In una celebre lettera del 2 agosto 1919, a Lisa Heise (che precede una seconda, alle medesima destinataria, del 30 di quello stesso mese), egli descriveva il suo «naufragar» nel dolce mare di leopardiana memoria, richiamandosi alla funzione della contemplazione dell’opera d’arte, come forma illusoria di fuga dall’alienazione.
L’opera d’arte, spiega, sta di fronte agli uomini come la natura, è quindi un sistema chiuso, inaccessibile, privo di un significato conoscibile. Essa, dunque, è «impartecipe», «in sé colma, a se stessa affaccendata»: cioè, diremmo, oggi, è autoreferenziale.
Pur però trattenuta «dal volere che la determina», essa «contiene» un «tesoro d’inesauribile consolazione», che proviene dall’elemento umano (dagli «estremi di patimento e gioia» di cui è tramite l’artista: un turbine di stati emotivi, di apollineo e dionisiaco, si direbbe, richiamando l’amato Nietzsche).
Quindi, pur essendo manifestazione d’arroganza «pretendere aiuto da un’opera d’arte», nelle situazioni di smarrimento, è umano, anche se ingannevole, cogliere nell’oggetto artistico un mezzo per intrepretare e tradurre in qualche modo la natura che ci è ostile e ci turba.
Una mente così originale, da essere profeta che vaticina i nostri tempi, attrae, ogni anno, a Soglio, colti visitatori, da tutta Europa.
Studiosi e cultori si contendono, spesso a colpi di prenotazioni anticipate di mesi, se non di anni, la stanza numero 15 dell’Hotel Salis, alle cui pareti sono state affisse le pagine della lettera a Yvonne von Wattenwyl, prima citata.
Questa camera è stata dedicata a Rilke, anche se non vi è l’assoluta certezza che si tratti proprio di quella abitata dall’autore del Diario fiorentino.

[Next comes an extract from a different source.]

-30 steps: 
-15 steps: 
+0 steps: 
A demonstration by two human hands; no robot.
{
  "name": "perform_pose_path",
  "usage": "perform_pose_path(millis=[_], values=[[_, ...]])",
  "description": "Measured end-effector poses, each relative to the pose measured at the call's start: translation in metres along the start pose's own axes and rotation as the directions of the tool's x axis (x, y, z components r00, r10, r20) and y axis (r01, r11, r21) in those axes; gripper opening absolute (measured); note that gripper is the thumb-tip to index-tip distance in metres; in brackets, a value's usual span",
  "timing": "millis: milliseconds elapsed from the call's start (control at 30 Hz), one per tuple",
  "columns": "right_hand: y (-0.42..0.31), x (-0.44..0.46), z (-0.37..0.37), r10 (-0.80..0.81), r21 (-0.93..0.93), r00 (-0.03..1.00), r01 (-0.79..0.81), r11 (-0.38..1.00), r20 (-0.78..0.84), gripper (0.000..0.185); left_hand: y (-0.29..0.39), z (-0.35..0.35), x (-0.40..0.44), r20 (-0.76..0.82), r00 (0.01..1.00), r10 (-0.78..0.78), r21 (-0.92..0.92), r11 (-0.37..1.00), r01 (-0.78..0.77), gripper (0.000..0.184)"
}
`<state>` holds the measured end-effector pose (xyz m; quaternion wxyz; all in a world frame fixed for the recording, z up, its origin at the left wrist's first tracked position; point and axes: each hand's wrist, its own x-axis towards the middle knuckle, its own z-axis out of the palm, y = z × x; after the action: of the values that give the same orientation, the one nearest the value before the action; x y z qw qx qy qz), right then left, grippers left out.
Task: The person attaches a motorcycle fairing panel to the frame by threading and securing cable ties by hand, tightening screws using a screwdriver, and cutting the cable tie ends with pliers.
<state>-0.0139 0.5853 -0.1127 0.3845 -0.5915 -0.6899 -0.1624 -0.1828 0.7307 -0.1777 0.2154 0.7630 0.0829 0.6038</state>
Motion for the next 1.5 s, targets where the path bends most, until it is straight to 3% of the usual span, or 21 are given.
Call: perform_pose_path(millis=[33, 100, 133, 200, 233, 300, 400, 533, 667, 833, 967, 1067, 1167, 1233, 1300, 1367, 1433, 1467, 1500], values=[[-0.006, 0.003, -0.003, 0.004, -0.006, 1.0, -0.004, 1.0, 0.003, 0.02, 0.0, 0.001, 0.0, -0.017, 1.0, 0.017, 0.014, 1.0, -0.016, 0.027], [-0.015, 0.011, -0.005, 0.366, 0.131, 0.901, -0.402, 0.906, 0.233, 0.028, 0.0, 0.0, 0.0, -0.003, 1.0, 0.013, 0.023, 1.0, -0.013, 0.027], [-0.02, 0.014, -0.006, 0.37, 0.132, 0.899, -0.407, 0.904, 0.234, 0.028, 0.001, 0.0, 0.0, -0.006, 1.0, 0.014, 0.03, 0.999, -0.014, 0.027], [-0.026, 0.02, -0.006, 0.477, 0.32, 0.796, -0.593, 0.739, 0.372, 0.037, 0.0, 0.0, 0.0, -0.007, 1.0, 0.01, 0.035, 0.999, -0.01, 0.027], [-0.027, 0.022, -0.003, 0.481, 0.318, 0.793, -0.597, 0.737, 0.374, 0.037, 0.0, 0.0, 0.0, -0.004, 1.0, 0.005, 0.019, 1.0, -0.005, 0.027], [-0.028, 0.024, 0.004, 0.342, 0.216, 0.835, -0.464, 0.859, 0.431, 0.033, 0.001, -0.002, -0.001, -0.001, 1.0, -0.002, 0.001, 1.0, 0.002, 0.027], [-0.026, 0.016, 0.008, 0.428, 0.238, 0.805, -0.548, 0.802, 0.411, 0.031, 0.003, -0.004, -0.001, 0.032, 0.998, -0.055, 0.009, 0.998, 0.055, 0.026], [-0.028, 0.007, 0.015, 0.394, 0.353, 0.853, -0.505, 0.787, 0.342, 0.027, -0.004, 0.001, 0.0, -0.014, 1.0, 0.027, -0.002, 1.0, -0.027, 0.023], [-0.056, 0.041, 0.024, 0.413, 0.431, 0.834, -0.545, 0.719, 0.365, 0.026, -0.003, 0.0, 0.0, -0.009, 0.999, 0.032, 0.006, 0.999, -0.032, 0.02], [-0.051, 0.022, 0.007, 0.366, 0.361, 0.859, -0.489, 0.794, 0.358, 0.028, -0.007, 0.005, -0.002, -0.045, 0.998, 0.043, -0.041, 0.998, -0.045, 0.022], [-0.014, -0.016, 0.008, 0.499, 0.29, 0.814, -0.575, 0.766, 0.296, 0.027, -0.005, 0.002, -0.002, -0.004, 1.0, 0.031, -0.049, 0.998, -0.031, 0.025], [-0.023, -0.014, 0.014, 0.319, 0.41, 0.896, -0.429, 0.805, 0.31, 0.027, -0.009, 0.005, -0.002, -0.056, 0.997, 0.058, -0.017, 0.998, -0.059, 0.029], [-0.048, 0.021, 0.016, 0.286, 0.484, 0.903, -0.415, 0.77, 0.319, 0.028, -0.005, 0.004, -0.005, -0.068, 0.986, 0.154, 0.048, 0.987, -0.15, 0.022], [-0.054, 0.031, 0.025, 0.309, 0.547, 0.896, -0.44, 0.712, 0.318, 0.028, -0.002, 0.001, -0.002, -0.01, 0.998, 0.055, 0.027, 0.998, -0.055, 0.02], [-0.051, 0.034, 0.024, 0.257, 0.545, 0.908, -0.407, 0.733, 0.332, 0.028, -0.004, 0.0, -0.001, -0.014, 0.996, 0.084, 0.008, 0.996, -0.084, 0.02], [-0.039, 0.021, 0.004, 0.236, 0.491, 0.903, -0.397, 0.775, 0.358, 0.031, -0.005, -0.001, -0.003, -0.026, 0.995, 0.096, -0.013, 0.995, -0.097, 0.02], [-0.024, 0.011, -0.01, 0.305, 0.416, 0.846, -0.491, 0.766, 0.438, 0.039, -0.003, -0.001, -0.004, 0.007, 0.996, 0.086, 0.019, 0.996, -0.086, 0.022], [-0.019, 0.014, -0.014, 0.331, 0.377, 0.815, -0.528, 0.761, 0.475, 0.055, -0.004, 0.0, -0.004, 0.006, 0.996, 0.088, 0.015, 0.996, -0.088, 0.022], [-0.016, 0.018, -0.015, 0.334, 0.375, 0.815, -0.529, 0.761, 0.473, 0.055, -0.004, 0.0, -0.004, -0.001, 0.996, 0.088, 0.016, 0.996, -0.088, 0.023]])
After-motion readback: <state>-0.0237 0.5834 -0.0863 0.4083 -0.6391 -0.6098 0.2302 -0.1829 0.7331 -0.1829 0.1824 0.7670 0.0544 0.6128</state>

Chi scrive ha potuto sbirciare nella stanza 15, fotografandola anche. Il che ha riempito d’estasi, nel momento in cui il rito si è compiuto, una professoressa di Amburgo che, pur ospite dell’albergo da settimane, non aveva mai potuto accedere al «santuario» in quanto occupato da un altro cliente.
L’intellettuale tedesca si è incollata all’autore di questo articolo, e, giunta sulla soglia di quel tempio memoriale, non ha potuto fare a meno di esclamare: «Oh! Wunderbar!».
Migrazioni elvetiche
Lasciata Soglio, Rilke, al termine dell’estate di cent’anni fa, migrò tra varie località elvetiche, da Losanna a Ginevra e a Brissago. Tra la fine del 1919 e l’inizio del ’20, fu a Locarno, alla Pensione Villa Muralto.

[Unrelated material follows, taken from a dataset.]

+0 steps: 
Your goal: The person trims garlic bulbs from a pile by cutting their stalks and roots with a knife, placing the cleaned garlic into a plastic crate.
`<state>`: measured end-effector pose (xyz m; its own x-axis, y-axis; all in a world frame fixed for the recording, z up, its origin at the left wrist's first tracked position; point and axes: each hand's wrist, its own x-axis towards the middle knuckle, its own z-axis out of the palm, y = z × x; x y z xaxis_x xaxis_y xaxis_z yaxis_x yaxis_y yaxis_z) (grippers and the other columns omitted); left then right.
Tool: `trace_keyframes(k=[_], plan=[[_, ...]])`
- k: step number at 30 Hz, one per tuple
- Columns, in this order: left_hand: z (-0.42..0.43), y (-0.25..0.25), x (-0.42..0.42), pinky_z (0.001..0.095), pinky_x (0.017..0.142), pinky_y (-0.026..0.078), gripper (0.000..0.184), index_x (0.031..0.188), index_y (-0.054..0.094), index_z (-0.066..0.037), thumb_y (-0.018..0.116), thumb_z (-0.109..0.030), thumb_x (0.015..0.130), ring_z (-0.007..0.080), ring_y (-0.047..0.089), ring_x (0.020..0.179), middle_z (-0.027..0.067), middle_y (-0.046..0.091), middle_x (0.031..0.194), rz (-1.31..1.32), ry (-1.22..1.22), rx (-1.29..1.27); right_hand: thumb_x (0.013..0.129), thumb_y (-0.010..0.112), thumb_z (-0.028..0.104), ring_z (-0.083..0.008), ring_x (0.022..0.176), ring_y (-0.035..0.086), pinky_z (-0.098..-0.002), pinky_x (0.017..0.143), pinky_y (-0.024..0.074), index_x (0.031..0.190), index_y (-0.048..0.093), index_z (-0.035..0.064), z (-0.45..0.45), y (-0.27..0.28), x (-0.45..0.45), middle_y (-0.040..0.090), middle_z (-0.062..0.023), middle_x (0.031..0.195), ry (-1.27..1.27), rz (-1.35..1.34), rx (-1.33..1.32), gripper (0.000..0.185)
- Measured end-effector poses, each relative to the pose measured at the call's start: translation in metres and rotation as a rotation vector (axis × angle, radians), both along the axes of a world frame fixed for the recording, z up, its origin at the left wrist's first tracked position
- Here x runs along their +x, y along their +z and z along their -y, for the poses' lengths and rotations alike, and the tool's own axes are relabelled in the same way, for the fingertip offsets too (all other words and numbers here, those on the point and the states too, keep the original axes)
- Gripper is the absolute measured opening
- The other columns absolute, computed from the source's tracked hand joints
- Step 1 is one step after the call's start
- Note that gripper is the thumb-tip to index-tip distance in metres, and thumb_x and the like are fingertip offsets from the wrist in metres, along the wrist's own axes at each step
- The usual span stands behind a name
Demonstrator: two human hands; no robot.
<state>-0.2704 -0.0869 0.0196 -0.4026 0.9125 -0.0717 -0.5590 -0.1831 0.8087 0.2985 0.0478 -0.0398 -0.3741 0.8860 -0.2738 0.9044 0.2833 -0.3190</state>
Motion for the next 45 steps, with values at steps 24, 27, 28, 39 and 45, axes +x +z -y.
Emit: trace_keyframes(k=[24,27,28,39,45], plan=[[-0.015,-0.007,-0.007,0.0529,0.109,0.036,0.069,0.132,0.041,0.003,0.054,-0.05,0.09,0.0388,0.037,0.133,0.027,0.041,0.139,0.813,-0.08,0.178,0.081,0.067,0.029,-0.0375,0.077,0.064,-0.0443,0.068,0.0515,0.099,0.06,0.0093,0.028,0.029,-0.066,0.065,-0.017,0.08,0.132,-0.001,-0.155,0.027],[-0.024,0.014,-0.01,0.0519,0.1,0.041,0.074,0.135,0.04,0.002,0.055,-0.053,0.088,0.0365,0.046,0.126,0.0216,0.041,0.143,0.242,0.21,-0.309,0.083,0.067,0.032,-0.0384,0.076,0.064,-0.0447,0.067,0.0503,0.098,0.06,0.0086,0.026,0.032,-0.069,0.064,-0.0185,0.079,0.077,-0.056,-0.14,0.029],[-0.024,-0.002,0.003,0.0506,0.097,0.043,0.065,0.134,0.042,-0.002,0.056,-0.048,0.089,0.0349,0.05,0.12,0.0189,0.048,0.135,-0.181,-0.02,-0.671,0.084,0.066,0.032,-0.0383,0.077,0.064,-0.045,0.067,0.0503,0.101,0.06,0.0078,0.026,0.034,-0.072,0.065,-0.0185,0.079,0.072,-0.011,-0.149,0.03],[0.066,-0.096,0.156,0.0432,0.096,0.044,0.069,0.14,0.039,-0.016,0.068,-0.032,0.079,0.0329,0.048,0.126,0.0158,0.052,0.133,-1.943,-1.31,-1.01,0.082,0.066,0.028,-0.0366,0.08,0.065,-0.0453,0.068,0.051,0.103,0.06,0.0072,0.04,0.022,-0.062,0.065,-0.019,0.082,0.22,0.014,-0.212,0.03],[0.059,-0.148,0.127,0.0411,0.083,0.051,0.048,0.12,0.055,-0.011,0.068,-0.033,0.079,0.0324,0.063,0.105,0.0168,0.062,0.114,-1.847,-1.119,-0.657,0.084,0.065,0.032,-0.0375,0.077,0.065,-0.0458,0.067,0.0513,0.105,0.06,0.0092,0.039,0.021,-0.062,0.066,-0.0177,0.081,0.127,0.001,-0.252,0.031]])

E proprio, da lì, il 19 febbraio 1920, scrisse questa nuova lettera a Lisa Heise, in cui risuonano echi del suo disagio: «Soffro lunghi periodi di aridità, in cui la penna mi fa orrore». Quindi si scusa per non aver tempestivamente risposto alla precedente missiva dell’amica, datata 28 settembre 1919: «quando arrivò quella vostra ultima lettera, avevo già dovuto rinunciare al mio rifugio di Soglio, e così s’iniziò un’instabile esistenza d’albergo, che a me resta sempre così infeconda per ogni sorta di corrispondenza, parte perché gli alberghi, anche i cosiddetti migliori, non offrono mai un luogo adatto per scrivere, o al più per commis voyageurs, parte perché allora ogni volta mi circondano tante relazioni personali e orali che mi prodigo tutto da quel lato». Nel corso del 1923, le condizioni di salute del poeta cominciarono a peggiorare, tanto da rendere necessari i primi ricoveri ospedalieri. Sofferente di dolori intestinali, fu in cura dal dottor Hämmerli. Il decorso della sua malattia divenne spaventosamente drammatico, nel corso del 1926. Alcuni medici di Zurigo, consultati da Rilke, esclusero si trattasse di tumore, come temeva il letterato. Verso la fine di novembre di quel 1926, la «bestia» che gli divorava il corpo ebbe finalmente un nome: leucemia acuta.
Morì il 29 dicembre successivo, a soli 51 anni, per essere sepolto nel piccolo cimitero di Raron, nel Vallese.